Between the pin toggles the delay is called, which is pretty basic and just decreases the value of 50000 that we gave it one by one. Just burning up CPU cycles to pass the time. Not very efficient but for this example it will do. So how long is this delay? The quick answer is about 208 milliseconds, I measured it with my oscilloscope.

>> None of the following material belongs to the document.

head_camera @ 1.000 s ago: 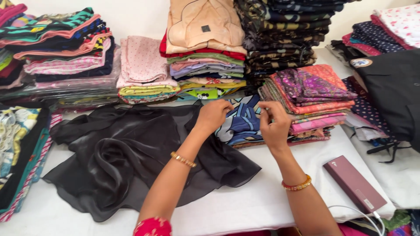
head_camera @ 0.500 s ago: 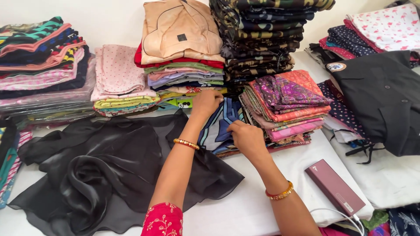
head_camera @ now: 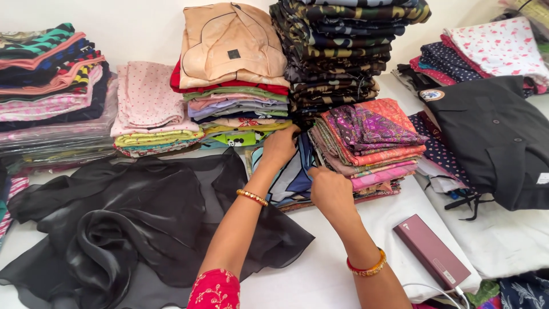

The long answer, if you are interested, comes from a quick peek at the assembler code. After building the program (in the next section) an assembler file (.s) will also be created and if we look at the delay function we see that there are actually a whole lot of instructions involved. This is because we are using a 4 byte long variable which requires multiple instructions to perform even a simple subtraction. You can now go lookup how many cycles are required for each instruction. Since we are using a 8MHz clock we know each cycle lasts 0.125 microseconds. I made a quick rough count of the loop section and counted about 33 cycles. So 33 cycles taking 0.125us and repeated 50 000 times gives 206.25 milliseconds. But then we still need to add the overheads of the instructions before and after the loop which would bring it closer to the 208 milliseconds measured by the oscilloscope.

Building the program

We can now build our program by running the “build.bat” file we created earlier. This should generate 3 files in the “output” folder ending on .elf, .hex and .s and in die command window we should not see any error messages.

Flashing the program

Firstly we want to set the fuses on the ATTiny85, so with your programmer and ATTiny85 connected run the “writeFuses.bat” file we created earlier.

In the command window output double check that the fuses show the corrected values, should look something like this:

Setting Fuses

Now that the fuses are set we can program our code to the flash memory of the ATTiny85. Programming the ATTiny85 will not override the fuses so the above step is only required once or whenever you want to change the fuses in the future.

To program the ATTiny85, make sure the programmer is connected and run the “flash.bat” file we created previously. If all went well there should be no errors and your ATTiny85 would start running it’s newly uploaded program. If you attached a resistor and LED to PB0 then you should see it flashing rapidly.

Using Timers

Next up we will replace the delay function by using a hardware timer instead. Just in case you are not familiar with hardware timers/counters, most microcontrollers have at least a couple of them integrated. They are great for time keeping and counting purposes and can be used to relieve the CPU of these kind of tasks. For example in the code below we will tell the timer to start counting up to some value and only once it reaches this value should it interrupt the CPU. The nice thing is that while the timer is counting the CPU can do other tasks.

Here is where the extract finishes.